Every line of the material is to be quoted verbatim, minus the pictures.

══════════════════════════════

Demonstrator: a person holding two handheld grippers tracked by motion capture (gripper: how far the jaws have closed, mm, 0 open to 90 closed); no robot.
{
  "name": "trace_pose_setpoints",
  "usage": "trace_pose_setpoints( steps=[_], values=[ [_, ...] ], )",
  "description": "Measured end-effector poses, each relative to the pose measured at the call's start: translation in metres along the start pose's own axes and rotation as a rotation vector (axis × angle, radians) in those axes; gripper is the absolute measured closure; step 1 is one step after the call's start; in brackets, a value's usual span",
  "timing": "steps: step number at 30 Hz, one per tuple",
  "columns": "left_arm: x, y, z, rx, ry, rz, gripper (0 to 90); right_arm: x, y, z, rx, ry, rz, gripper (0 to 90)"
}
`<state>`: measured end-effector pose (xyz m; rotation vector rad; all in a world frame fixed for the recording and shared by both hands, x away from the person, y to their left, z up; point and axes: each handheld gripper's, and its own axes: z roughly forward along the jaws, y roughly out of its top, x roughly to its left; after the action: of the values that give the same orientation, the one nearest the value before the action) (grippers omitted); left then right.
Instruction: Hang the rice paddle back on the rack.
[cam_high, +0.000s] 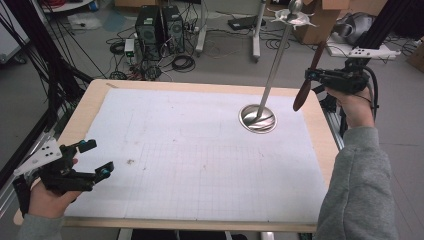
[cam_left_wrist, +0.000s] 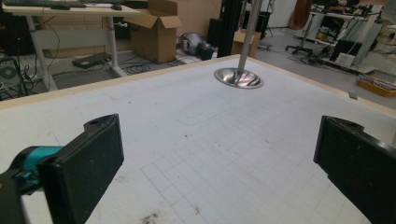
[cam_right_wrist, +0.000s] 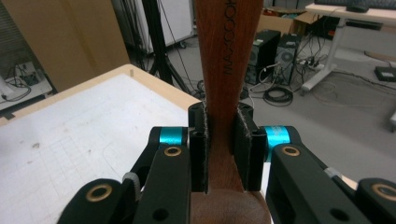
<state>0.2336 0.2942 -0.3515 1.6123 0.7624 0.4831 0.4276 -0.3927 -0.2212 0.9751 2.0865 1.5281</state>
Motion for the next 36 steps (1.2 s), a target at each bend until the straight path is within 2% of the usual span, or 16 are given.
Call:
trace_pose_setpoints(
  steps=[6,14,26,36],
  values=[
    [0.000,-0.002,-0.003,0.003,0.007,-0.003,1.9,-0.001,0.010,0.001,-0.004,-0.012,0.001,77.7],
    [0.004,-0.006,-0.010,0.004,0.023,-0.014,1.9,-0.001,0.023,0.001,-0.010,-0.015,-0.025,77.7],
    [0.005,-0.008,-0.022,-0.010,0.046,-0.026,1.9,-0.005,0.031,0.003,-0.055,0.005,-0.022,77.7],
    [0.004,-0.007,-0.026,-0.015,0.049,-0.023,1.9,-0.003,0.035,0.009,-0.057,0.009,-0.024,77.7]
  ],
)
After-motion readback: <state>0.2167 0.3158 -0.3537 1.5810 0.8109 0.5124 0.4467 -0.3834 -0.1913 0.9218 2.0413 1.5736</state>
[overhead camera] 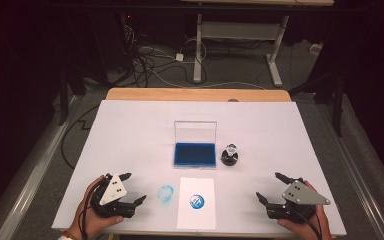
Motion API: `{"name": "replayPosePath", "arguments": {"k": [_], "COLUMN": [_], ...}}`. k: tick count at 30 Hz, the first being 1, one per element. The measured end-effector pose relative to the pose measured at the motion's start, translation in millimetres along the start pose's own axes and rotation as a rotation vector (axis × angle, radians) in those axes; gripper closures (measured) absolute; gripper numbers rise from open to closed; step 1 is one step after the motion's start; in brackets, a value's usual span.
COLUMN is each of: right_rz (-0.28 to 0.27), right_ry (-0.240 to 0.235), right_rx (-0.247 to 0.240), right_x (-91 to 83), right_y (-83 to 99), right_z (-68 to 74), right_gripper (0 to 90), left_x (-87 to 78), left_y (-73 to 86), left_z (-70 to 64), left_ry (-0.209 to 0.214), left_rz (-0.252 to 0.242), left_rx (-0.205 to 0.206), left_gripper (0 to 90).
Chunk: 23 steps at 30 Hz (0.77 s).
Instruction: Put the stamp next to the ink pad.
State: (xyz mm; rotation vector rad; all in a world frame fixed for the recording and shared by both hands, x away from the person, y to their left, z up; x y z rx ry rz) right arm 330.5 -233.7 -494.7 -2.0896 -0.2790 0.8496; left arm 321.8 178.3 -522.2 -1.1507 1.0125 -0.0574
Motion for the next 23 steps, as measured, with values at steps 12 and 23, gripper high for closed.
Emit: {"name": "replayPosePath", "arguments": {"k": [12,23], "right_rz": [0.002,0.012], "right_ry": [0.007,0.011], "right_rx": [-0.008,-0.021], "right_x": [0.3,1.2], "right_y": [0.0,1.3], "right_z": [-0.9,-1.7], "right_gripper": [16.7,16.7], "left_x": [1.6,4.0], "left_y": [-0.5,-0.9], "left_z": [1.8,3.2], "left_ry": [-0.002,-0.004], "left_rz": [0.007,0.014], "left_rx": [-0.004,-0.007], "left_gripper": [16.3,16.3]}}
Point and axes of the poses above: each handheld gripper's, and its own axes: x roughly forward along the jaws, y roughly out of its underside, z roughly to its left, the point moved 9 cm from there along x, roughly forward along the jaws, and after that the axes turned 11 degrees about -x, right-handed, at the moved point
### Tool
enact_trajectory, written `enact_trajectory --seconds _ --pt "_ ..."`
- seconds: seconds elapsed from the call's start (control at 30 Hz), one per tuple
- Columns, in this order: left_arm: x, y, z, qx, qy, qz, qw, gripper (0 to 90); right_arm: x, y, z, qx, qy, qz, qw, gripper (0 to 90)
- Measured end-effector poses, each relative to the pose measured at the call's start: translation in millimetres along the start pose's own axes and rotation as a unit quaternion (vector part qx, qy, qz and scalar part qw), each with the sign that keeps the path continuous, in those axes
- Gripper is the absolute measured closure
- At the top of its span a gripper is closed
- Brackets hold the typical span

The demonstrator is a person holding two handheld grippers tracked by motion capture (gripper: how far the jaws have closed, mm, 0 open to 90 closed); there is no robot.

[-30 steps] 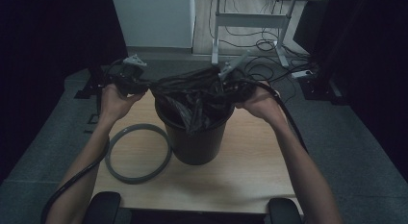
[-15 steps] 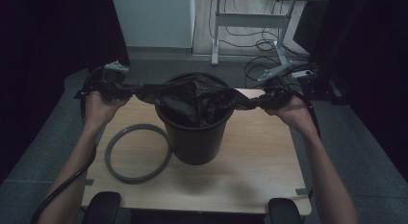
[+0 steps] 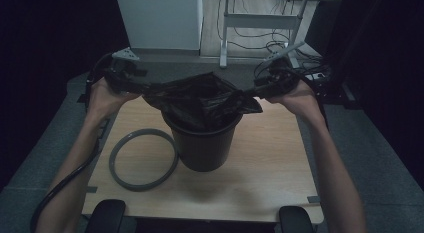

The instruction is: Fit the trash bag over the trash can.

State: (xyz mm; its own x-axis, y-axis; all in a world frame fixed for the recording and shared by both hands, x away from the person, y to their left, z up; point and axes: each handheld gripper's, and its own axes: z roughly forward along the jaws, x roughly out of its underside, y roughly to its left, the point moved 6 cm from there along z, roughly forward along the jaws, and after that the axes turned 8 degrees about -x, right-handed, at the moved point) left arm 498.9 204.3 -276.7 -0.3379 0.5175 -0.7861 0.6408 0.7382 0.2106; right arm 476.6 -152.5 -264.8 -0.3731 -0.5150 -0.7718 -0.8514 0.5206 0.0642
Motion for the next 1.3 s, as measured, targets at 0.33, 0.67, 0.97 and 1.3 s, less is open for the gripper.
enact_trajectory --seconds 0.33,0.67,0.97,1.3 --pt "-14.9 -15.2 44.2 0.023 0.016 0.013 0.9995 29.7 -29.3 -1.6 53.2 0.002 0.010 -0.013 0.9999 21.8" --pt "4.6 -17.0 92.3 0.054 0.059 -0.012 0.9967 39.2 6.8 -37.5 97.9 0.036 0.072 0.040 0.9959 34.5" --pt "18.4 -30.9 82.0 0.069 0.069 -0.022 0.9950 51.0 30.9 -23.7 95.0 0.021 0.083 0.043 0.9954 55.3" --pt "8.0 -43.8 46.9 0.066 0.038 0.016 0.9969 30.3 25.9 -0.8 65.7 0.014 0.059 0.020 0.9979 30.9"
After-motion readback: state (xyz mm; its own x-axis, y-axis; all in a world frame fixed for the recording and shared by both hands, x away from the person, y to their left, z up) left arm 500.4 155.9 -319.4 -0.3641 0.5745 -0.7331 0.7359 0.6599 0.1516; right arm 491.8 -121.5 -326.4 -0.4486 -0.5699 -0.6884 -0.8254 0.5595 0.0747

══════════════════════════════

• _Your solution_
Demonstrator: a person holding two handheld grippers tracked by motion capture (gripper: how far the jaws have closed, mm, 0 open to 90 closed); no robot.
{
  "name": "trace_pose_setpoints",
  "usage": "trace_pose_setpoints( steps=[_], values=[ [_, ...] ], )",
  "description": "Measured end-effector poses, each relative to the pose measured at the call's start: translation in metres along the start pose's own axes and rotation as a rotation vector (axis × angle, radians) in those axes; gripper is the absolute measured closure; step 1 is one step after the call's start; in brackets, a value's usual span",
  "timing": "steps: step number at 30 Hz, one per tuple",
  "columns": "left_arm: x, y, z, rx, ry, rz, gripper (0 to 90); right_arm: x, y, z, rx, ry, rz, gripper (0 to 90)"
}
`<state>`: measured end-effector pose (xyz m; rotation vector rad; all in a world frame fixed for the recording and shared by both hands, x away from the person, y to their left, z up; point and axes: each handheld gripper's, and its own axes: z roughly forward along the jaws, y roughly out of its top, x roughly to its left; after the action: of the values that give the same orientation, the one nearest the value before the action) (grippers omitted); left then right.
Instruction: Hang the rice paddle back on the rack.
[cam_high, +0.000s] 
[cam_left_wrist, +0.000s] 
[cam_right_wrist, +0.000s] 
<state>0.2336 0.2942 -0.3515 1.6123 0.7624 0.4831 0.4276 -0.3927 -0.2212 0.9751 2.0865 1.5281</state>
Motion for the next 36 steps (1.2 s), a target at each bend until the straight path is within 2% of the usual span, or 16 are given.
Call:
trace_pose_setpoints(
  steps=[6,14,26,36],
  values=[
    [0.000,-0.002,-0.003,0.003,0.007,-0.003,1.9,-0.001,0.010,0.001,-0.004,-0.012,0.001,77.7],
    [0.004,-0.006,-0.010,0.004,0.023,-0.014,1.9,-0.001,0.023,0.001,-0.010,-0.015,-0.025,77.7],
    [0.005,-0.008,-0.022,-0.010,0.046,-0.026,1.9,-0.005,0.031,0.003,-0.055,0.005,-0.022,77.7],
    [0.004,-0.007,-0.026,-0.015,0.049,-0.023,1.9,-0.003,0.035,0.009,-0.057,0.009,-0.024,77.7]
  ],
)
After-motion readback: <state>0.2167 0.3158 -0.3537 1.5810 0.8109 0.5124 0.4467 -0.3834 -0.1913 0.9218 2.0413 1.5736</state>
[overhead camera] 
Motion API: `{"name": "replayPosePath", "arguments": {"k": [_], "COLUMN": [_], ...}}`. k: tick count at 30 Hz, the first being 1, one per element. The measured end-effector pose relative to the pose measured at the motion's start, translation in millimetres along the start pose's own axes and rotation as a rotation vector (axis × angle, radians) in those axes; gripper closures (measured) absolute; gripper numbers rise from open to closed; step 1 is one step after the motion's start; in brackets, a value's usual span.
COLUMN is each of: right_rz (-0.28 to 0.27), right_ry (-0.240 to 0.235), right_rx (-0.247 to 0.240), right_x (-91 to 83), right_y (-83 to 99), right_z (-68 to 74), right_gripper (0 to 90), left_x (-87 to 78), left_y (-73 to 86), left_z (-70 to 64), left_ry (-0.209 to 0.214), left_rz (-0.252 to 0.242), left_rx (-0.205 to 0.206), left_gripper (0 to 90).
Chunk: 23 steps at 30 Hz (0.77 s).
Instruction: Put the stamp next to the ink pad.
State: (xyz mm; rotation vector rad; all in a world frame fixed for the recording and shared by both hands, x away from the person, y to their left, z up; x y z rx ry rz) right arm 330.5 -233.7 -494.7 -2.0896 -0.2790 0.8496; left arm 321.8 178.3 -522.2 -1.1507 1.0125 -0.0574
Motion for the next 23 steps, as measured, with values at steps 12 and 23, gripper high for closed.
Emit: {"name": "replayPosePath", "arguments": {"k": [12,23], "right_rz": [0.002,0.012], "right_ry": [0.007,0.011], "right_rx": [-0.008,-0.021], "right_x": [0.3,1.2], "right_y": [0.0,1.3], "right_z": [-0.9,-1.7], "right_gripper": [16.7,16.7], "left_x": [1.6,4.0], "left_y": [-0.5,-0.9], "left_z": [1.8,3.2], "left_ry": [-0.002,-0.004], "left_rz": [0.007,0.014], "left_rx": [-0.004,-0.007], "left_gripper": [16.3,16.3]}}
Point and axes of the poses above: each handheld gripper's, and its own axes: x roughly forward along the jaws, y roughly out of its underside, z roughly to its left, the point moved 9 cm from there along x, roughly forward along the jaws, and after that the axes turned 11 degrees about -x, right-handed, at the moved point
### Tool
enact_trajectory, written `enact_trajectory --seconds _ --pt "_ ..."`
- seconds: seconds elapsed from the call's start (control at 30 Hz), one per tuple
- Columns, in this order: left_arm: x, y, z, qx, qy, qz, qw, gripper (0 to 90); right_arm: x, y, z, qx, qy, qz, qw, gripper (0 to 90)
- Measured end-effector poses, each relative to the pose measured at the call's start: translation in millimetres along the start pose's own axes and rotation as a unit quaternion (vector part qx, qy, qz and scalar part qw), each with the sign that keeps the path continuous, in those axes
- Gripper is the absolute measured closure
- At the top of its span a gripper is closed
- Brackets hold the typical span

The demonstrator is a person holding two handheld grippers tracked by motion capture (gripper: how far the jaws have closed, mm, 0 open to 90 closed); there is no robot.

[-30 steps] 
[-15 steps] 
[+0 steps] 

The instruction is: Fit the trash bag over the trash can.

State: (xyz mm; its own x-axis, y-axis; all in a world frame fixed for the recording and shared by both hands, x away from the person, y to their left, z up; point and axes: each handheld gripper's, and its own axes: z roughly forward along the jaws, x roughly out of its underside, y roughly to its left, the point moved 6 cm from there along z, roughly forward along the jaws, and after that the axes turned 8 degrees about -x, right-handed, at the moved point) left arm 498.9 204.3 -276.7 -0.3379 0.5175 -0.7861 0.6408 0.7382 0.2106; right arm 476.6 -152.5 -264.8 -0.3731 -0.5150 -0.7718 -0.8514 0.5206 0.0642
Motion for the next 1.3 s, as measured, targets at 0.33, 0.67, 0.97 and 1.3 s, less is open for the gripper.
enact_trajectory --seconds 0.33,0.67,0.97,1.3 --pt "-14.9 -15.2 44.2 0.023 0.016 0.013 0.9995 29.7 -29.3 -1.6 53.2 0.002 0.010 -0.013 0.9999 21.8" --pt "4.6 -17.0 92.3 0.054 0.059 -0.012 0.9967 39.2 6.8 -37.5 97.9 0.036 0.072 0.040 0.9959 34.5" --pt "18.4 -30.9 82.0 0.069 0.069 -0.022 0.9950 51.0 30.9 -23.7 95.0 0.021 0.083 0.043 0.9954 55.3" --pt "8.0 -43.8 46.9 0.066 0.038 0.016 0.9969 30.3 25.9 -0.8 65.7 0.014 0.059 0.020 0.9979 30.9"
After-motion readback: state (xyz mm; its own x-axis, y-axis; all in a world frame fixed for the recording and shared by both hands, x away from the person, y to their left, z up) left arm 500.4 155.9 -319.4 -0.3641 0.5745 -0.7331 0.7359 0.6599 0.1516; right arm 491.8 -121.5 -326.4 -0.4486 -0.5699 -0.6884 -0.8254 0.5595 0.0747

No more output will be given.